Mercredi des Cendres 2024 – 14 février

  • Commentaires de la publication :0 commentaire

Le carême débute par une journée très spéciale : le mercredi des cendres.

Mais cette entrée en carême est marquée par une journée de pénitence et de jeûne !

Cela semble bien dépassé… pourquoi faudrait-il faire des efforts, pourquoi faudrait-il faire des ’sacrifices’, ne devrait-on pas plutôt se concentrer sur l’amour du prochain ?

Le jeûne – au sens catholique (ce qui n’est pas tout à fait semblable à ce qu’on entend dans l’Islam) – c’est un effort physique de privation, et plus spécifiquement de nourriture. Cela ne doit pas nous empêcher de jeûner d’autre chose (écran, téléphone etc.). Il s’agit de se priver d’une chose bonne et légitime, pour éprouver concrètement le manque. Mais le jeûne catholique n’est pas une performance, il ne s’agit pas d’une privation totale : concrètement, cela signifie que le matin on prend une collation, à midi un repas normal et le soir une collation. Il s’agit de pouvoir assurer son devoir d’état et le faire dans la joie : le jeûne doit rester au service de la joie de l’amour…   .

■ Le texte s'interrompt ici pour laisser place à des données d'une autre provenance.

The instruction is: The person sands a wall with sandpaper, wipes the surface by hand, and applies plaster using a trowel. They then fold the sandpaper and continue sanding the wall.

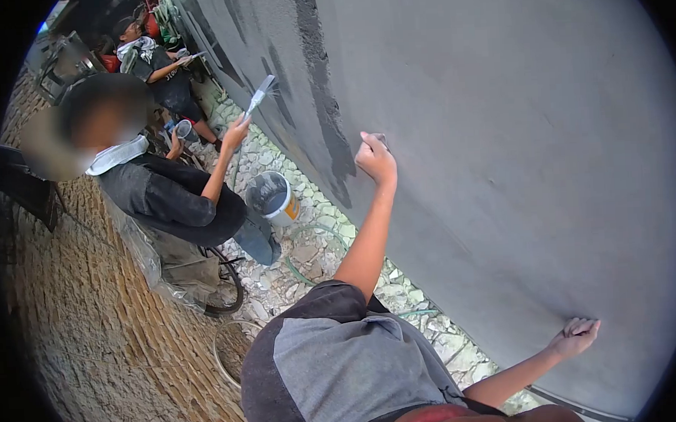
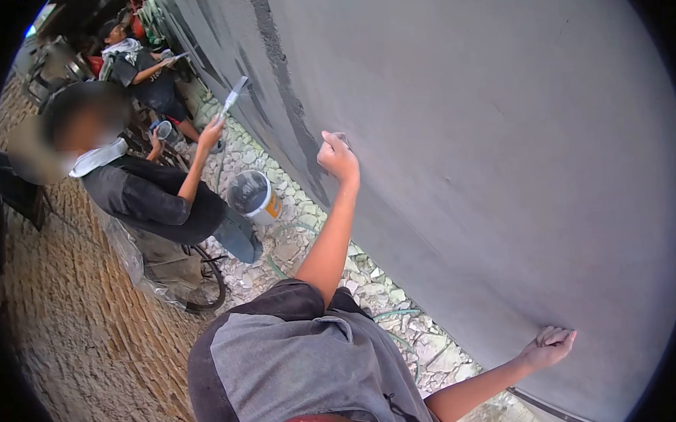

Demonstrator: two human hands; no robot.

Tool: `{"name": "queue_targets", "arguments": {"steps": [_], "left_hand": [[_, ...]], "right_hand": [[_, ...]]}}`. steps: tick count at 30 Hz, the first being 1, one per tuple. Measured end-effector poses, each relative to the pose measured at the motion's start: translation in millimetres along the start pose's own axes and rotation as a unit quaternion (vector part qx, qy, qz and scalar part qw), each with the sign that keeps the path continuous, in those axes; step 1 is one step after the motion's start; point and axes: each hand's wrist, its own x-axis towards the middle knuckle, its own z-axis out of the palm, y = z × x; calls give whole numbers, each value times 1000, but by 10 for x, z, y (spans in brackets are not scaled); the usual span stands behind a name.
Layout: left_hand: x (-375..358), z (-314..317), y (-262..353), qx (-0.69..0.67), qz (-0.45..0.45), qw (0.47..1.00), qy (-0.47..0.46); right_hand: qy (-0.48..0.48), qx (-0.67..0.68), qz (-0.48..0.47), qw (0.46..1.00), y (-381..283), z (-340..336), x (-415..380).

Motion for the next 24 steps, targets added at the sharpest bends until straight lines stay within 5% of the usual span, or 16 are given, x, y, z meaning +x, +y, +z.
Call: {"name": "queue_targets", "arguments": {"steps": [2,10,15,19,24], "left_hand": [[-54,41,-5,-10,-12,999,32],[-613,-287,152,-37,-21,984,-171],[-136,-233,140,-159,-185,957,-159],[-310,-309,261,-192,-218,945,-153],[-746,-447,325,-276,-295,880,-249]], "right_hand": [[10,1,-3,1000,-3,30,-11],[11,2,12,1000,-24,-41,-28],[1,-4,13,1000,-44,-51,-37],[1,-3,4,1000,-9,-65,-31],[9,-11,-12,1000,9,-15,-22]]}}
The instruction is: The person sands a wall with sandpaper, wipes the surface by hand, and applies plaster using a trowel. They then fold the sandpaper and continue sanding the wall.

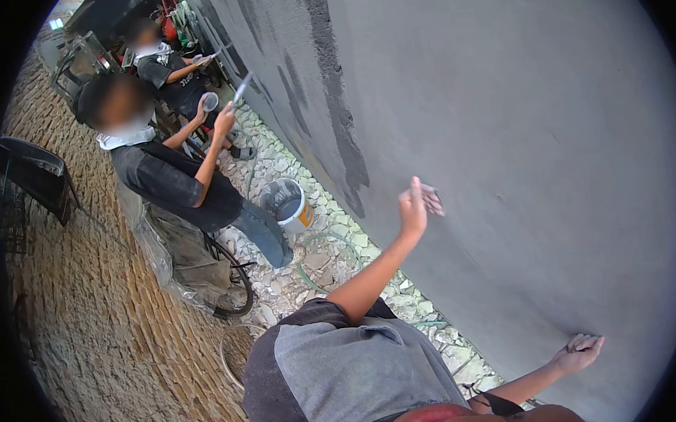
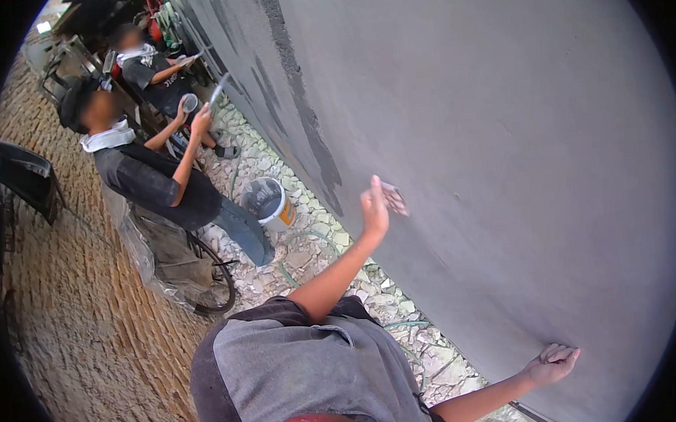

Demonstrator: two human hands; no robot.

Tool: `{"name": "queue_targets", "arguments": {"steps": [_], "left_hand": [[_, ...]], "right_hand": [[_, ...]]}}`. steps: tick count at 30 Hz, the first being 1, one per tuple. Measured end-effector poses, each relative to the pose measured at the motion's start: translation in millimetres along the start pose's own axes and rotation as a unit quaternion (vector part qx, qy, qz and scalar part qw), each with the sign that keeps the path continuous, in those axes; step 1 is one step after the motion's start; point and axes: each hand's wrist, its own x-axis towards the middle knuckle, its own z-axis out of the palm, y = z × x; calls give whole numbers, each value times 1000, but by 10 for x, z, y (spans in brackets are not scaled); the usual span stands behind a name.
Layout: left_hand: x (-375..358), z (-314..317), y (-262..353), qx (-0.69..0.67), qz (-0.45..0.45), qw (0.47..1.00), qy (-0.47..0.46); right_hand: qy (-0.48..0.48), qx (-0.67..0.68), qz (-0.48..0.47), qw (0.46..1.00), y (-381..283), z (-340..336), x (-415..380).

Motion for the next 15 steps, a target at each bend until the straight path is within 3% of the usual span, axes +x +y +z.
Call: {"name": "queue_targets", "arguments": {"steps": [4,7,9,14,15], "left_hand": [[-151,-21,-187,120,52,987,-93],[187,-118,9,133,9,990,-51],[492,-249,72,58,-5,997,54],[176,-85,-99,86,49,993,67],[29,-50,-246,92,44,994,30]], "right_hand": [[-6,3,8,1000,11,-18,15],[-12,3,16,1000,-2,-51,30],[-17,0,20,1000,-9,-36,17],[19,3,12,1000,-34,62,-17],[33,0,11,999,-32,83,-17]]}}
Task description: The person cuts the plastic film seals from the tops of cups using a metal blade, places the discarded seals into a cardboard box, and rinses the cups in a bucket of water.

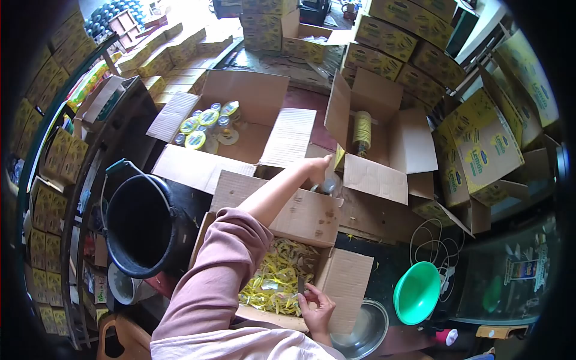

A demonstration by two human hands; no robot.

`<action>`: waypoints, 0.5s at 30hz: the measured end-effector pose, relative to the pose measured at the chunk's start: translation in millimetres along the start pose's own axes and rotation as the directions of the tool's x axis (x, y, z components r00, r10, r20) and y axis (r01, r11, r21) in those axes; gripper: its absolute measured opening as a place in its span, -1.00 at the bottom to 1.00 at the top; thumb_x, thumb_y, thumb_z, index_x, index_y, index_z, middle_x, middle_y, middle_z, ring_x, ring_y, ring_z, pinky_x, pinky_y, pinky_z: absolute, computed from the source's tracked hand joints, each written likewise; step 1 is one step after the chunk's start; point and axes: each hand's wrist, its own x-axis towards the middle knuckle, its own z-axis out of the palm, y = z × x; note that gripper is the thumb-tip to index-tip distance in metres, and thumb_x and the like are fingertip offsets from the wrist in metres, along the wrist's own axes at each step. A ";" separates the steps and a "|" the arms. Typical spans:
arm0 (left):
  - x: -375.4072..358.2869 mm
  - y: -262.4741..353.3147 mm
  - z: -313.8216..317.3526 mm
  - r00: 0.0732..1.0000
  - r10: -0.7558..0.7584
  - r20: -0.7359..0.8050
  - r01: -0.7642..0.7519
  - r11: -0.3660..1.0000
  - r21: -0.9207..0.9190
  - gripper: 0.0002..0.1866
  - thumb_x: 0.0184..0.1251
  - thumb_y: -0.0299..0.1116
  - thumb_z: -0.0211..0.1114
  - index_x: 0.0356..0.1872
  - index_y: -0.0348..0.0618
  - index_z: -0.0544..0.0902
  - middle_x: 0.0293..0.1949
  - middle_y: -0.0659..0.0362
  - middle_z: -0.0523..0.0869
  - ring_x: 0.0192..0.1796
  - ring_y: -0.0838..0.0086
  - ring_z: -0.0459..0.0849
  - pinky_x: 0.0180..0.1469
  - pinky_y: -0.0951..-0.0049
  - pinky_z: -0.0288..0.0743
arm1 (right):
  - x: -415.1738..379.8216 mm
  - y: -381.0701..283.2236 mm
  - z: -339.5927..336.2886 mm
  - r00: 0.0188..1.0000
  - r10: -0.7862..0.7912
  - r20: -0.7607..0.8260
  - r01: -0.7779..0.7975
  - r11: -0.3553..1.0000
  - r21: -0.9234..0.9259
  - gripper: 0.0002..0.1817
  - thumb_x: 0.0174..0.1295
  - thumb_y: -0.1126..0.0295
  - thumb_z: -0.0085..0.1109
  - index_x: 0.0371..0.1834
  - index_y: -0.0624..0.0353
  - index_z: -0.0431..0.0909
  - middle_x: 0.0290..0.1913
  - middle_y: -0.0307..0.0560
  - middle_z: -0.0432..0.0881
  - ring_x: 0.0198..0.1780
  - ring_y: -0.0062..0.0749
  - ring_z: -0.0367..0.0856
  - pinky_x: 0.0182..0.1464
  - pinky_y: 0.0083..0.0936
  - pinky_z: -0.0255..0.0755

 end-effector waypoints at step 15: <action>-82.6 -228.7 -108.0 0.496 -0.439 -0.749 0.554 0.824 -0.116 -0.36 0.03 -0.34 0.21 0.19 -0.27 0.24 0.25 -0.07 0.26 0.26 0.10 0.32 0.19 0.16 0.34 | 10.8 4.0 18.9 0.999 0.023 0.026 -0.022 0.999 -0.044 -0.68 -0.07 0.56 0.33 -0.17 0.29 0.59 -0.49 -0.06 0.66 -0.44 -0.51 0.65 -0.34 -0.60 0.54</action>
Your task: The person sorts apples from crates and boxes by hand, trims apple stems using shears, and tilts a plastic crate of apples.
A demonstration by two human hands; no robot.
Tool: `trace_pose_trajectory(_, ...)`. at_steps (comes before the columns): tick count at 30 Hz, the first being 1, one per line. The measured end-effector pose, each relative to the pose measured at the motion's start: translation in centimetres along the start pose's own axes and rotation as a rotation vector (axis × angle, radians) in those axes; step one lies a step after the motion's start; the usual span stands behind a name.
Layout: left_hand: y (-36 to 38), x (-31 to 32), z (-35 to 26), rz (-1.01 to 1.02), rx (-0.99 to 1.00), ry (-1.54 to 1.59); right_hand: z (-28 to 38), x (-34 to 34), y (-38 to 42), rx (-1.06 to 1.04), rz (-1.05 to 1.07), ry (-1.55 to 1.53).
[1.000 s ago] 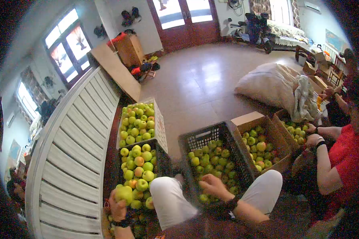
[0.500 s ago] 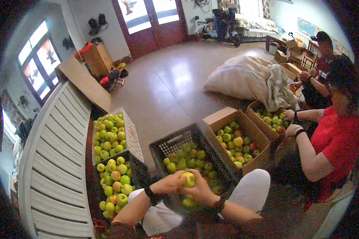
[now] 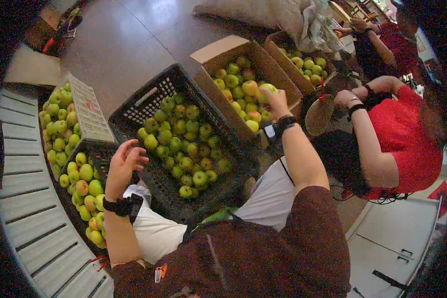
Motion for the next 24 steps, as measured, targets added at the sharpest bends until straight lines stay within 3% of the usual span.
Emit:
trace_pose_trajectory(2, -0.6, 0.8, 0.6, 0.022, -0.039, 0.018, -3.1, -1.7, -5.3, -0.102, -0.16, 0.195)
trace_pose_trajectory(5, -1.1, 1.6, 0.6, 0.049, -0.089, -0.02, -7.8, -2.6, -11.7, -0.19, -0.171, 0.47)
trace_pose_trajectory(6, -1.3, 1.9, 0.5, 0.05, -0.095, -0.045, -8.1, -1.9, -12.6, -0.324, -0.154, 0.676)
trace_pose_trajectory(9, -1.7, 2.3, 1.1, 0.05, -0.151, -0.046, -8.9, -0.7, -12.6, -0.328, -0.187, 0.914)
trace_pose_trajectory(10, -1.9, 2.3, 1.4, 0.042, -0.172, -0.042, -9.6, -0.1, -12.8, -0.221, -0.181, 0.853)
trace_pose_trajectory(13, -2.1, 2.6, 1.4, 0.044, -0.198, -0.027, -12.1, 2.2, -15.0, -0.235, -0.167, 0.92)
trace_pose_trajectory(17, -2.7, 3.2, 1.7, 0.059, -0.248, -0.024, -15.4, 5.0, -15.2, -0.1, 0.035, 1.038)
trace_pose_trajectory(24, -2.9, 3.7, 1.7, 0.069, -0.252, -0.003, -13.3, 4.4, -13.9, -0.219, -0.267, 0.917)
Point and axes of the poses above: each hand's wrist, its own y-axis away from the middle knuckle, its own x-axis out of the palm, z = x × y, the point moved 7 cm from there along -y, towards the middle knuckle, and after that the axes turned 15 degrees about -z, right-handed, at the moved point
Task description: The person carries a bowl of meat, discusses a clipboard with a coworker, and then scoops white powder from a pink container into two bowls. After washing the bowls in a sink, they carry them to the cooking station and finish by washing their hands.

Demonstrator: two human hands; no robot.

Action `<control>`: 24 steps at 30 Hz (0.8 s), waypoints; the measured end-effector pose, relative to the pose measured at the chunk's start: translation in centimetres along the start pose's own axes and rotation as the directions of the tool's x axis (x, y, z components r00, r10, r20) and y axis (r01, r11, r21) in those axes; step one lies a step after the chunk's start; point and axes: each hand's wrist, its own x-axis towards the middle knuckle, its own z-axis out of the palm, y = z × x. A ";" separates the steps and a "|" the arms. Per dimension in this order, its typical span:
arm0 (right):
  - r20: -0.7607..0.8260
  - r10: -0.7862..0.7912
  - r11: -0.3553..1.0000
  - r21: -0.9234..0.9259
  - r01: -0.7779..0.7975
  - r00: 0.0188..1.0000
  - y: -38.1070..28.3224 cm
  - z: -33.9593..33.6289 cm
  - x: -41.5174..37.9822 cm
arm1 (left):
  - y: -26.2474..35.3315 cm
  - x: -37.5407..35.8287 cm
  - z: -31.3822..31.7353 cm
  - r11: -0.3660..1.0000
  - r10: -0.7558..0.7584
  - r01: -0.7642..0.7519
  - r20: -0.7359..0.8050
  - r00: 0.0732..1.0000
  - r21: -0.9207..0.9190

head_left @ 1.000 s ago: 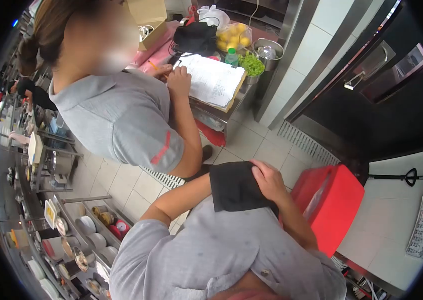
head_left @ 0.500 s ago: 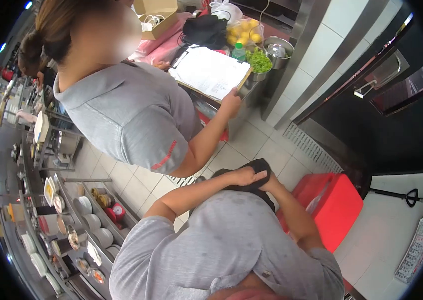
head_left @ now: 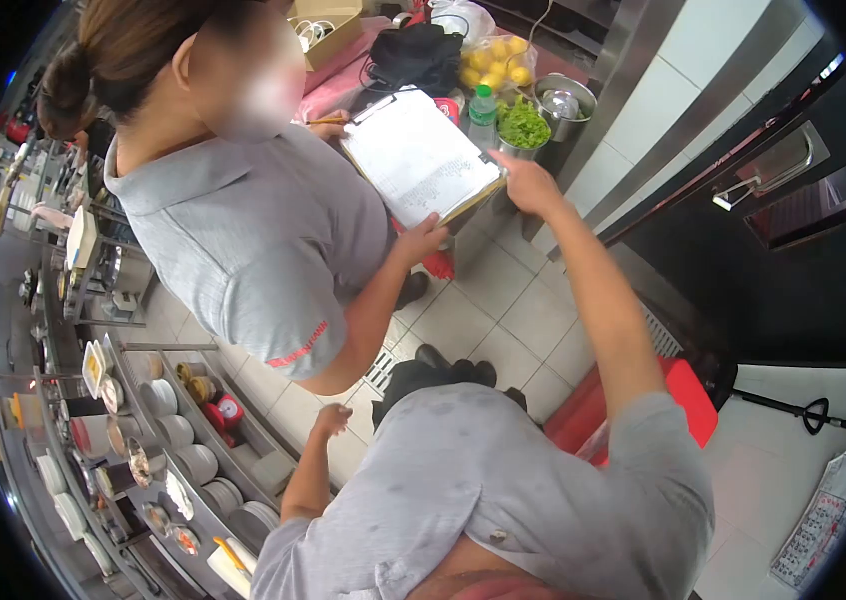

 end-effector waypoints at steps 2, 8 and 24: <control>0.168 0.000 0.992 -0.122 0.021 0.986 -1.0 0.7 3.6 | -3.6 -0.2 -0.4 0.931 -0.169 0.213 0.166 0.972 -0.295; 0.317 0.124 0.952 -0.306 -0.023 0.940 -2.3 1.0 8.6 | -7.4 -1.8 2.1 0.932 -0.224 0.183 -0.100 0.970 -0.313; -0.329 0.188 0.964 0.240 -0.111 0.926 11.5 3.3 -4.0 | -1.6 -5.5 8.3 0.807 -0.178 -0.106 -0.410 0.894 -0.581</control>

Cet effort a quatre bienfaits : tout d’abord, j’apprends ainsi à me commander à moi-même. Ensuite, j’éprouve le manque, et ressent le désir de le combler… ce qui me renvoie à mon « désir profond », le désir de Dieu. C’est aussi un acte de solidarité avec tous ceux qui ne mangent pas, sans l’avoir décidé. C’est enfin un acte que tous les catholiques du monde accomplissent ensemble, et nous pouvons le vivre comme un acte d’unité.

Après la messe du soir à Genas (vers 19h15), mais aussi à Chassieu (vers 20h45),
je vous propose de partager une collation autour de la Parole de Dieu.